In [123]:
# Multi modal with DALLE3 and TTS and gradio
# Agentic AI

# Our Agent Framework

The term 'Agentic AI' and Agentization is an umbrella term that refers to a number of techniques, such as:

1. Breaking a complex problem into smaller steps, with multiple LLMs carrying out specialized tasks
2. The ability for LLMs to use Tools to give them additional capabilities
3. The 'Agent Environment' which allows Agents to collaborate
4. An LLM can act as the Planner, dividing bigger tasks into smaller ones for the specialists
5. The concept of an Agent having autonomy / agency, beyond just responding to a prompt - such as Memory

We're showing 1 and 2 here, and to a lesser extent 3 and 5. In week 8 we will do the lot!

In [124]:
# imports

import os
import requests
from dotenv import load_dotenv
from openai import OpenAI
import gradio as gr
from IPython.display import display, Markdown, Audio
import json
import sqlite3

In [125]:
# Some imports for handling images

import base64
from io import BytesIO
from PIL import Image

In [126]:
# Load environment variables in a file .env

load_dotenv()
openai_key=os.getenv("OPENAI_API_KEY")

# Check the key
if not openai_key:
    print("An API key was not found")
elif openai_key[:8]!="sk-proj-":
    print("An API key was found, but it dosen't start with sk-proj-")
elif openai_key.strip()!= openai_key:
    print("An API key was found, but it looks like it might have space or tab characters at the start or end - please remove them")
else:
    print("An API key was found and looks good")

An API key was found and looks good


In [127]:
# Create an instance of openai
openai = OpenAI()
openai_model = "gpt-4o-mini"

In [128]:
system_message = "You are a helpful assistant for an Airline called FlightAI." \
"Warmly welcome the user to FlightAI assistant." \
"Give short, courtese answers, no more than 1 sentence." \
"Always be accurate.
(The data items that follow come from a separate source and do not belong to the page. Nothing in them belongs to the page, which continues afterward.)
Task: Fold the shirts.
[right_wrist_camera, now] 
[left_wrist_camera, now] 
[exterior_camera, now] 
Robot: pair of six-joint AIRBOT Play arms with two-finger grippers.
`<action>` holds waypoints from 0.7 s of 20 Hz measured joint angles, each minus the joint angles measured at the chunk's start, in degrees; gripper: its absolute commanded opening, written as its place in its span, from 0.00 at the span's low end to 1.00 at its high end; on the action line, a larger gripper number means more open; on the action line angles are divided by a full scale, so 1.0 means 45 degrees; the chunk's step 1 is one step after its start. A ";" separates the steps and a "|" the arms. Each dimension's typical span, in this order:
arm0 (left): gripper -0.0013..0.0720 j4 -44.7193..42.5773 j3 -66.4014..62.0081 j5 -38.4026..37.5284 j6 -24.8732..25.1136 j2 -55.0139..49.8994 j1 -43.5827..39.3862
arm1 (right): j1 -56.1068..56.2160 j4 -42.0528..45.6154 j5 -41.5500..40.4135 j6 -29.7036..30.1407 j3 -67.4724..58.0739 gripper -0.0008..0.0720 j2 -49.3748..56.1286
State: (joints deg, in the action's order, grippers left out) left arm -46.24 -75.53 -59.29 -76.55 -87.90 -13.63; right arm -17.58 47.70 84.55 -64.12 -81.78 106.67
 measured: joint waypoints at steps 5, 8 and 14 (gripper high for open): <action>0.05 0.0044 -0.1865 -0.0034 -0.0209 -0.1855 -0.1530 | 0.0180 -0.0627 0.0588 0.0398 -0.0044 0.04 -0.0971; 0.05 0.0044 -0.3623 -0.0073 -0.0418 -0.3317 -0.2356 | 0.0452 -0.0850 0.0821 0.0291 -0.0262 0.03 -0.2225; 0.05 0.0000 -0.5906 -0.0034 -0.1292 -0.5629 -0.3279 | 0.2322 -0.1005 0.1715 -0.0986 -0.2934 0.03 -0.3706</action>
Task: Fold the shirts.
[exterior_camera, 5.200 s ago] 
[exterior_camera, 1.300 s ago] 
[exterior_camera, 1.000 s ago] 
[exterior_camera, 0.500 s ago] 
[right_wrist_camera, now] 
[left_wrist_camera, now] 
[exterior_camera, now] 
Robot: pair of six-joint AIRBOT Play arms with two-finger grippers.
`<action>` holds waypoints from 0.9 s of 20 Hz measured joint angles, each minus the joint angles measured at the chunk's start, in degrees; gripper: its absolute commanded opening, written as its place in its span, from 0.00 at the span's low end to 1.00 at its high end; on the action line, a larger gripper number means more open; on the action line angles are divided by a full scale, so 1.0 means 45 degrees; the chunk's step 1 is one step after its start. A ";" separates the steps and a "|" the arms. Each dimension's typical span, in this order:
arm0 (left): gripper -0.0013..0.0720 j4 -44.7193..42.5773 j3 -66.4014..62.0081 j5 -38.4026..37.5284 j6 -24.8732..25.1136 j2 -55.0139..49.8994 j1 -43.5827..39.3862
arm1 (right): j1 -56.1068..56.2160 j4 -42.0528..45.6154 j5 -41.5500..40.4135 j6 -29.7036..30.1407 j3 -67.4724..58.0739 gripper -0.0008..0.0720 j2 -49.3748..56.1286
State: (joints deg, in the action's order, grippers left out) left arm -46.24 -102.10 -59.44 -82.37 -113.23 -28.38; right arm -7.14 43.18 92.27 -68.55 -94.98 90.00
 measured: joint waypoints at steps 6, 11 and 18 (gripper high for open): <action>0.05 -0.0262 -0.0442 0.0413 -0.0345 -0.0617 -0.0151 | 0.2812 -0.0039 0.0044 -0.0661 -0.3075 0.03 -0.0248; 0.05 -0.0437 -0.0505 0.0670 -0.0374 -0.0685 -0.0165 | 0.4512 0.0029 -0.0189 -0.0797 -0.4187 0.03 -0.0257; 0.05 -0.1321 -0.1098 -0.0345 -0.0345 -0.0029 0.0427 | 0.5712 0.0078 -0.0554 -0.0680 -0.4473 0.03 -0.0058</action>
If you don't know the answer, say so."


In [129]:
def artist(city):
    image_response = openai.images.generate(
            model="dall-e-3",
            prompt=f"An image representing a vacation in {city}, showing tourist spots and everything unique about {city}, in a vibrant pop-art style",
            size="1024x1024",
            n=1,
            response_format="b64_json",
        )
    image_base64 = image_response.data[0].b64_json
    image_data = base64.b64decode(image_base64)
    return Image.open(BytesIO(image_data))

In [130]:
# image = artist("New York City")
# display(image)

In [131]:
def talker(message):
    response = openai.audio.speech.create(
        model="gpt-4o-mini-tts",
        voice="onyx",
        input=message)

    audio_stream = BytesIO(response.content)
    output_filename = "output_audio.mp3"
    with open(output_filename, "wb") as f:
        f.write(audio_stream.read())

    # Play the generated audio
    display(Audio(output_filename, autoplay=True))

In [132]:
# talker('Hi there')

In [133]:
DB = "prices.db"

def get_ticket_price(city):
    print (f"Database Tool Called: Getting price for {city}", flush=True)
    with sqlite3.connect(DB) as conn:
        cursor = conn.cursor()
        cursor.execute("SELECT price FROM prices WHERE city = ?", (city.lower(),))
        result = cursor.fetchone()
    return f"Ticket price to {city} is ${result[0]}" if result else "No price data available for this city"

In [134]:
# We have to write that function handle_tool_call:

def handle_tool_call(message):
    responses = []
    cities = []
    for tool_call in message.tool_calls:
        if tool_call.function.name == "get_ticket_price":
            arguments = json.loads(tool_call.function.arguments)
            city = arguments.get('destination_city')
            cities.append(city)
            price_details = get_ticket_price(city)
            responses.append({
                "role": "tool",
                "content": price_details,
                "tool_call_id": tool_call.id
            })
    return responses, cities

In [135]:
# There's a particular dictionary structure that's required to describe our function:

price_function = {
    "name": "get_ticket_price",
    "description": "Get the price of a return ticket to the destination city. Call this whenever you need to know the ticket price, for example when a customer asks 'How much is a ticket to this city'",
    "parameters": {
        "type": "object",
        "properties": {
            "destination_city": {
                "type": "string",
                "description": "The city that the customer wants to travel to",
            },
        },
        "required": ["destination_city"],
        "additionalProperties": False
    }
}

In [136]:
# And this is included in a list of tools:

tools = [{"type": "function", "function": price_function}]

In [137]:
# def chat(history):
#     history = [{"role": h["role"], "content": h["content"]} for h in history]
#     messages = [{"role": "system", "content": system_message}] + history
#     response = openai.chat.completions.create(model=openai_model, messages=messages, tools=tools)
#     image = None
#     cities = []
    
#     while response.choices[0].finish_reason=="tool_calls":
#         message = response.choices[0].message
#         response, cities = handle_tool_call(message)
#         messages.append(message)
#         messages.append(response)
#         image = artist(cities)
#         response = openai.chat.completions.create(model=openai_model, messages=messages, tools=tools)
        
#     reply = response.choices[0].message.content
#     history += [{"role":"assistant", "content":reply}]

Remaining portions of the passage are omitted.